Mr. Justice WHITE concluded that a jury of less than six would not satisfy the fair-cross-section requirement of the Sixth and Fourteenth Amendments. P. 245.

Mr. Justice POWELL, with whom The Chief Justice and Mr. Justice REHNQUIST joined, concluded that, though the line between five- and six-member juries is difficult to justify, a line has to be drawn somewhere if the substance of jury trial in criminal cases is to be preserved. P. 245-246.

Michael Clutter, Atlanta, Ga., for petitioner, pro hac vice by special leave of Court.

Leonard W. Rhodes, Atlanta, Ga., for respondent.

Mr. Justice BLACKMUN announced the judgment of the Court and delivered an opinion in which Mr. Justice STEVENS joined.

This case presents the issue whethe a state criminal trial to a jury of only five persons deprives the accused of the right to trial by jury guaranteed by him by the Sixth and Fourteenth Amendments.1 Our resolution of the issue requires an application of principles enunciated in Williams v. Florida, 399 U.S. 78, 90 S.Ct. 1893, 26 L.Ed.2d 446 (1970), where the use of a six-person jury in a state criminal trial was upheld against similar constitutional attack.

I

In November 1973 petitioner Claude Davis Ballew was the manager of the Paris Adult Theatre at 320 Peachtree Street, Atlanta, Ga. On November 9 two investigators from the Fulton County Solicitor General's office viewed at the theater a motion picture film entitled "Behind the Green Door." Record 46-48, 90. After they had seen the film, they obtained a warrant for its seizure, returned to the theater, viewed the film once again, and seized it. Id., at 48-50, 91. Petitioner and a cashier were arrested. Investigators returned to the theater on November 26, viewed the film in its entirety, secured still another warrant, and on November 27 once again viewed the motion picture and seized a second copy of the film. Id., at 53-55.

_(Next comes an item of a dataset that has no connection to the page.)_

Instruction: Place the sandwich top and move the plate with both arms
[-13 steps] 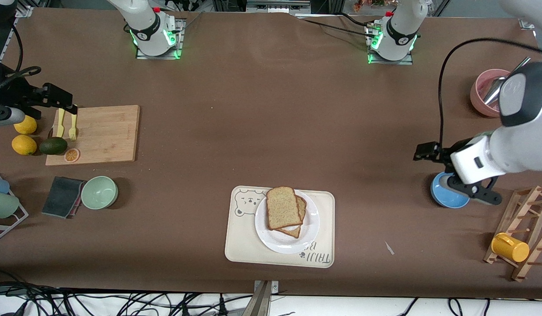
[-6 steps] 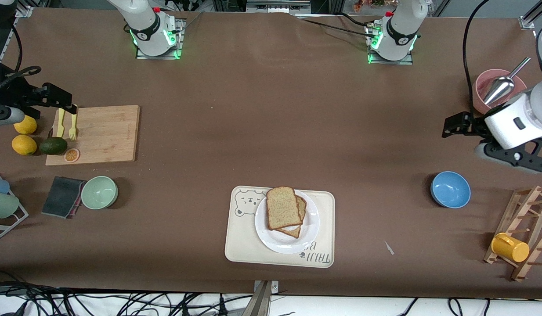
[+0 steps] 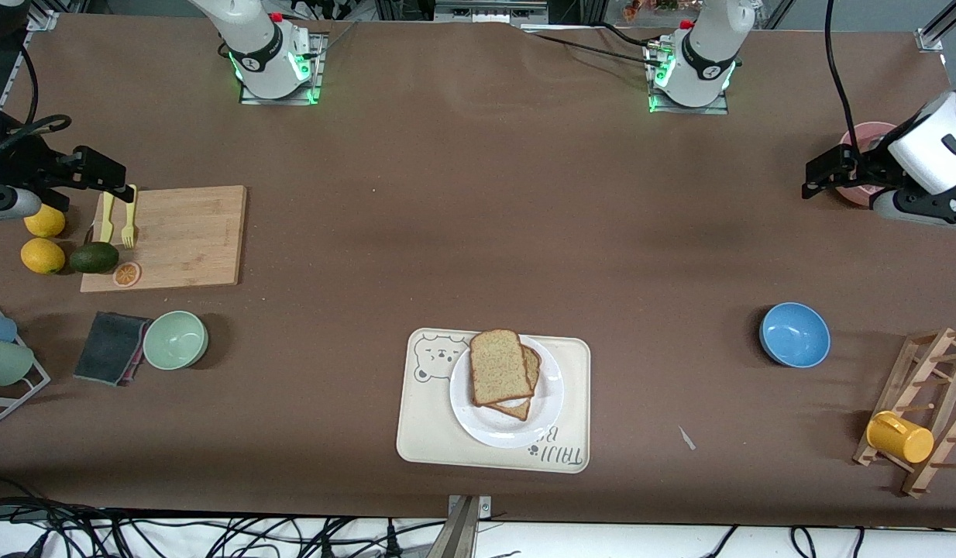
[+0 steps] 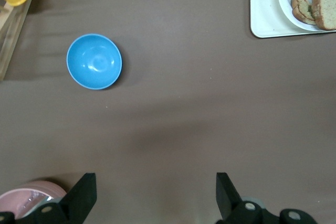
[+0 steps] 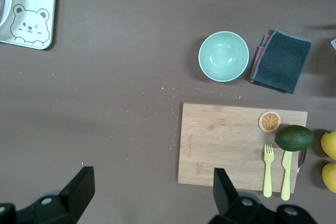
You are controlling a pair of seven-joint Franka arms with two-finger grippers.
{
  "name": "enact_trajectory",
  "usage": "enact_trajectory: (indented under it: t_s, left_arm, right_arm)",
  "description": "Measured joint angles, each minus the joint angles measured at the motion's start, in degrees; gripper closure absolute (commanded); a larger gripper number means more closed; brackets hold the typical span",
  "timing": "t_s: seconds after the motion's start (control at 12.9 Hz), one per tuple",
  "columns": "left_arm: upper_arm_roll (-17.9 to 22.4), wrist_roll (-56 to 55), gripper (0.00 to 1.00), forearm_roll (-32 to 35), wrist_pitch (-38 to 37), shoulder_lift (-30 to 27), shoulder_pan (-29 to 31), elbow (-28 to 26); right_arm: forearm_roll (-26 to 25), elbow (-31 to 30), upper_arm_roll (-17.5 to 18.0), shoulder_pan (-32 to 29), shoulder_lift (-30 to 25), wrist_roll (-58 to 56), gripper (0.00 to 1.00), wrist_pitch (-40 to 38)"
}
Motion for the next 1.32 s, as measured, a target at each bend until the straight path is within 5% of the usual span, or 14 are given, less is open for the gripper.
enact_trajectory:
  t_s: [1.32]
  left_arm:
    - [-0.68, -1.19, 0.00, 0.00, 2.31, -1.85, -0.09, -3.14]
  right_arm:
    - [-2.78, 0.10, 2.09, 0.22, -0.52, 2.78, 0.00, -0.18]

On September 14, 1974, petitioner was charged in a two-count misdemeanor accusation with

"distributing obscene materials in violation of Georgia Code Section 26-2101 in that the said accused did, knowing the obscene nature thereof, exhibit a motion picture film entitled 'Behind the Green Door' that contained obscene and indecent scenes . . . ." App. 4-6.2

Petitioner was brought to trial in the Criminal Court of Fulton County.3 After a jury of 5 persons had been selected and sworn, petitioner moved that the court impanel a jury of 12 persons. Record 37-38.4 That court, however, tried its misdemeanor cases before juries of five persons pursuant to Ga.Const., Art. 6, § 16, ¶ 1, codified as Ga.Code § 2-5101 (1975), and to 1890-1891 Ga.Laws, No. 278, pp. 937-938, and 1935 Ga.Laws, No. 38, p. 498.5 Petitioner contended that for an obscenity trial, a jury of only five was constitutionally inadequate to assess the contemporary standards of the community. Record 13, 38. He also argued that the Sixth and Fourteenth Amendments required a jury of at least six members in criminal cases. Id., at 38.

The motion for a 12-person jury was overruled, and the trial went on to its conclusion before the 5-person jury that had been impaneled. At the conclusion of the trial, the jury deliberated for 38 minutes and returned a verdict of guilty on both counts of the accusation. Id., at 205-208. The court imposed a sentence of one year and a $1,000 fine on each count, the periods of incarceration to run concurrently and to be suspended upon payment of the fines. Id., at 16-17, 209. After a subsequent hearing, the court denied an amended motion for a new trial.6

Petitioner took an appeal to the Court of Appeals of the State of Georgia. There he argued: First, the evidence was insufficient. Second, the trial court committed several First Amendment errors, namely, that the film as a matter of law was not obscene, and that the jury instructions incorrectly explained the standard of scienter, the definition of obscenity, and the scope of comm nity standards. Third, the seizures of the films were illegal. Fourth, the convictions on both counts had placed petitioner in double jeopardy because he had shown only one motion picture. Fifth, the use of the five-member jury deprived him of his Sixth and Fourteenth Amendment right to a trial by jury. Id., at 222-224.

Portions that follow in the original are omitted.